Co-stimulation through 4-1BB/CD137 improves the expansion and function of CD8(+) melanoma tumor-infiltrating lymphocytes for adoptive T-cell therapy
- PMID: 23560068
- PMCID: PMC3613355
- DOI: 10.1371/journal.pone.0060031
Co-stimulation through 4-1BB/CD137 improves the expansion and function of CD8(+) melanoma tumor-infiltrating lymphocytes for adoptive T-cell therapy
Abstract
Adoptive T-cell therapy (ACT) using tumor-infiltrating lymphocytes (TIL) can induce tumor regression in up to 50% or more of patients with unresectable metastatic melanoma. However, current methods to expand melanoma TIL, especially the "rapid expansion protocol" (REP) were not designed to enhance the generation of optimal effector-memory CD8(+) T cells for infusion. One approach to this problem is to manipulate specific co-stimulatory signaling pathways to enhance CD8(+) effector-memory T-cell expansion.
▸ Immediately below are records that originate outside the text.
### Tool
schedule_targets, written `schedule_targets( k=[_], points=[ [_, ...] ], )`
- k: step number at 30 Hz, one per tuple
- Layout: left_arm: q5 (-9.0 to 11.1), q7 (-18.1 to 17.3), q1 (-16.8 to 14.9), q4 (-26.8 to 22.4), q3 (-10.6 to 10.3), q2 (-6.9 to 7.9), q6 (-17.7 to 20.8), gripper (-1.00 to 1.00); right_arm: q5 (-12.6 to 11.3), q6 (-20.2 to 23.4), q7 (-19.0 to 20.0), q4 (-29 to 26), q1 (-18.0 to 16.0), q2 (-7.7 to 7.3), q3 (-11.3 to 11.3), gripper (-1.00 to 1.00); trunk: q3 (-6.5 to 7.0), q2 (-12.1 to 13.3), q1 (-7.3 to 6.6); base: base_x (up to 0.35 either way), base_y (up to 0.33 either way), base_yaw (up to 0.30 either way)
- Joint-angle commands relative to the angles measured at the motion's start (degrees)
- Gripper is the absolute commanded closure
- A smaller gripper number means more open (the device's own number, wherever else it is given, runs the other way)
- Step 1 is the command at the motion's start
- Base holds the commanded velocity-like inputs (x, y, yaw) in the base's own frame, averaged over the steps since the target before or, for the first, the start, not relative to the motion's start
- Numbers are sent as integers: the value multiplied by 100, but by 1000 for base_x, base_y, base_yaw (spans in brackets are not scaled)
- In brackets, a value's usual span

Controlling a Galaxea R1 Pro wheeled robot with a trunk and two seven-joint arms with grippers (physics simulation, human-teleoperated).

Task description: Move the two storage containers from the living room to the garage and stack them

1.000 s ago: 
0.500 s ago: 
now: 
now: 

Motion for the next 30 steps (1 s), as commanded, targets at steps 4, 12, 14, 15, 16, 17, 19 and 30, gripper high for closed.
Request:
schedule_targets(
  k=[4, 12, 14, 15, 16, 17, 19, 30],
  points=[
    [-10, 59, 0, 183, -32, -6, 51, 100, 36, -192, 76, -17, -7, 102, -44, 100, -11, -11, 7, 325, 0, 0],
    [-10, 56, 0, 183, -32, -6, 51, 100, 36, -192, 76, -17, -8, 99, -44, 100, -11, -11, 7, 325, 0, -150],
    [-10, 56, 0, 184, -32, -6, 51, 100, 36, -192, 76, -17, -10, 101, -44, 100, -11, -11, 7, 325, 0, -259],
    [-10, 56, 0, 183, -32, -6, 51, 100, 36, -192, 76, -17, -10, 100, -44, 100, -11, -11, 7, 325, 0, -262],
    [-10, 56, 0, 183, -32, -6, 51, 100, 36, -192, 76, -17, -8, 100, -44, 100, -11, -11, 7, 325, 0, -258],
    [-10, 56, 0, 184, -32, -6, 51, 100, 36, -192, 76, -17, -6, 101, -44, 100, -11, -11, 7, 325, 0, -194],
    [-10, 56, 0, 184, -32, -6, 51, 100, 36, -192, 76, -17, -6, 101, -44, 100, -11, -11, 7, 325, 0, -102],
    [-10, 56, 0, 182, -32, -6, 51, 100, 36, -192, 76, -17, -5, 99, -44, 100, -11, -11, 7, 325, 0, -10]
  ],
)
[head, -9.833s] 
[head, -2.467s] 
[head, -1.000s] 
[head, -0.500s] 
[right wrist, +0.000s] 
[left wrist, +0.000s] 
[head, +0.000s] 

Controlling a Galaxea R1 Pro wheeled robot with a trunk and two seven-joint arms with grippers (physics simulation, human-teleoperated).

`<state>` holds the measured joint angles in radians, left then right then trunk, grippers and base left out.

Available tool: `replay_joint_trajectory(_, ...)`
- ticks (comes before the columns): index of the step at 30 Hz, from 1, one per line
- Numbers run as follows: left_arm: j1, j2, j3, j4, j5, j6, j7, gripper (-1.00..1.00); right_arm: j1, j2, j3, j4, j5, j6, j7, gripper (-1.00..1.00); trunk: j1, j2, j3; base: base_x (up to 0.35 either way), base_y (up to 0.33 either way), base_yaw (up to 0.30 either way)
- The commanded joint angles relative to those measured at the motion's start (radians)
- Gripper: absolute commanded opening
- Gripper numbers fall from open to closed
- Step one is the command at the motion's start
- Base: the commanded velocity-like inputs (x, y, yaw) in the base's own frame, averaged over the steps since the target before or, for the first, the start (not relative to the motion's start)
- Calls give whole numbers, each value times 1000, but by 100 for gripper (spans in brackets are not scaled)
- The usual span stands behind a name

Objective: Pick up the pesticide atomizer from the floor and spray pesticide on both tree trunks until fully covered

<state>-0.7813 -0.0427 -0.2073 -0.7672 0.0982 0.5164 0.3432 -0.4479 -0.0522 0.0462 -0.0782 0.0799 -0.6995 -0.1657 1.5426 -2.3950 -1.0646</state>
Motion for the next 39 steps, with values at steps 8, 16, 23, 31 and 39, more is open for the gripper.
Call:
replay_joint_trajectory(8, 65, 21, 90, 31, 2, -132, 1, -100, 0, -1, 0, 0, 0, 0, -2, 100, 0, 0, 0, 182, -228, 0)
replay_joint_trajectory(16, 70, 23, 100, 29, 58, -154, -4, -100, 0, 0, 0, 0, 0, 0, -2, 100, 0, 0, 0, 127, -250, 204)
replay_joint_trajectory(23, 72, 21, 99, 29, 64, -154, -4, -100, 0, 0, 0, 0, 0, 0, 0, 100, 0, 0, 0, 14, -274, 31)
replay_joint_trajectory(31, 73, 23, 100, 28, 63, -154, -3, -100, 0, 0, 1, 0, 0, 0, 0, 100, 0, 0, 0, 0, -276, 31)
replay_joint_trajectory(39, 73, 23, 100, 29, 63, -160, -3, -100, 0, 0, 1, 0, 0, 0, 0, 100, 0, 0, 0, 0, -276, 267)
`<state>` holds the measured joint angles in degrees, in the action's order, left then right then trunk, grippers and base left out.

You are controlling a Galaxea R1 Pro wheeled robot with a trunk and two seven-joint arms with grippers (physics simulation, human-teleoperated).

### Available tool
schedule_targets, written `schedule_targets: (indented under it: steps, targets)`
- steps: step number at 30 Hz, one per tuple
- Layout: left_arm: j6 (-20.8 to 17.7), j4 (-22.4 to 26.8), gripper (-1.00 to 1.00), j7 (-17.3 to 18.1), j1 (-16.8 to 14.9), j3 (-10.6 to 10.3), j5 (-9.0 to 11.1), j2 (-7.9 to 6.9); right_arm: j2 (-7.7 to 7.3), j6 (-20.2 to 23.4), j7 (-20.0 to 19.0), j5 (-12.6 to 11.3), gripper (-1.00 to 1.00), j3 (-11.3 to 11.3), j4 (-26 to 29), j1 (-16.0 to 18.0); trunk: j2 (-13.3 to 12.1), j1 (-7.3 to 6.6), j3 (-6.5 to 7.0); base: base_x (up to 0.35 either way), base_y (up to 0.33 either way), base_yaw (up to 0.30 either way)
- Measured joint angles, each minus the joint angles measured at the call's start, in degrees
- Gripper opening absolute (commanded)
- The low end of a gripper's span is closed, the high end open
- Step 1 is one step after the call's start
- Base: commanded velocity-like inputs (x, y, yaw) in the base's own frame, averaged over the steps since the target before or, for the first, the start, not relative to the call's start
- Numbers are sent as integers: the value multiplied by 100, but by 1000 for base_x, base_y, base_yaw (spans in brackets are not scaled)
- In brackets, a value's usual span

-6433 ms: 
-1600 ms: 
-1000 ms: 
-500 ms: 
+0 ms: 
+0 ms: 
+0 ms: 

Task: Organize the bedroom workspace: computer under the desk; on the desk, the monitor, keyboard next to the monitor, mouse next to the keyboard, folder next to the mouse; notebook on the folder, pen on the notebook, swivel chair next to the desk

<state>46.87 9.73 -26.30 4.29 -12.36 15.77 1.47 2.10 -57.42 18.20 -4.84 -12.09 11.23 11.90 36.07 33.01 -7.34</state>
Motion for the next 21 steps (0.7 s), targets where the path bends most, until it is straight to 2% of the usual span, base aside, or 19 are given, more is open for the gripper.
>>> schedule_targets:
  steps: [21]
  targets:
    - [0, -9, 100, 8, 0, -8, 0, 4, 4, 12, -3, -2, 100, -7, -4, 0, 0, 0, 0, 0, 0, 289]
In this study, we determined the effects of activating the TNF-R family member 4-1BB/CD137, specifically induced in activated CD8(+) T cells, on the yield, phenotype, and functional activity of expanded CD8(+) T cells during the REP. We found that CD8(+) TIL up-regulate 4-1BB expression early during the REP after initial TCR stimulation, but neither the PBMC feeder cells in the REP or the activated TIL expressed 4-1BB ligand. However, addition of an exogenous agonistic anti-4-1BB IgG4 (BMS 663513) to the REP significantly enhanced the frequency and total yield of CD8(+) T cells as well as their maintenance of CD28 and increased their anti-tumor CTL activity. Gene expression analysis found an increase in bcl-2 and survivin expression induced by 4-1BB that was associated with an enhanced survival capability of CD8(+) post-REP TIL when re-cultured in the absence or presence of cytokines. Our findings suggest that adding an agonistic anti-4-1BB antibody during the time of TIL REP initiation produces a CD8(+) T cell population capable of improved effector function and survival. This may greatly improve TIL persistence and anti-tumor activity in vivo after adoptive transfer into patients.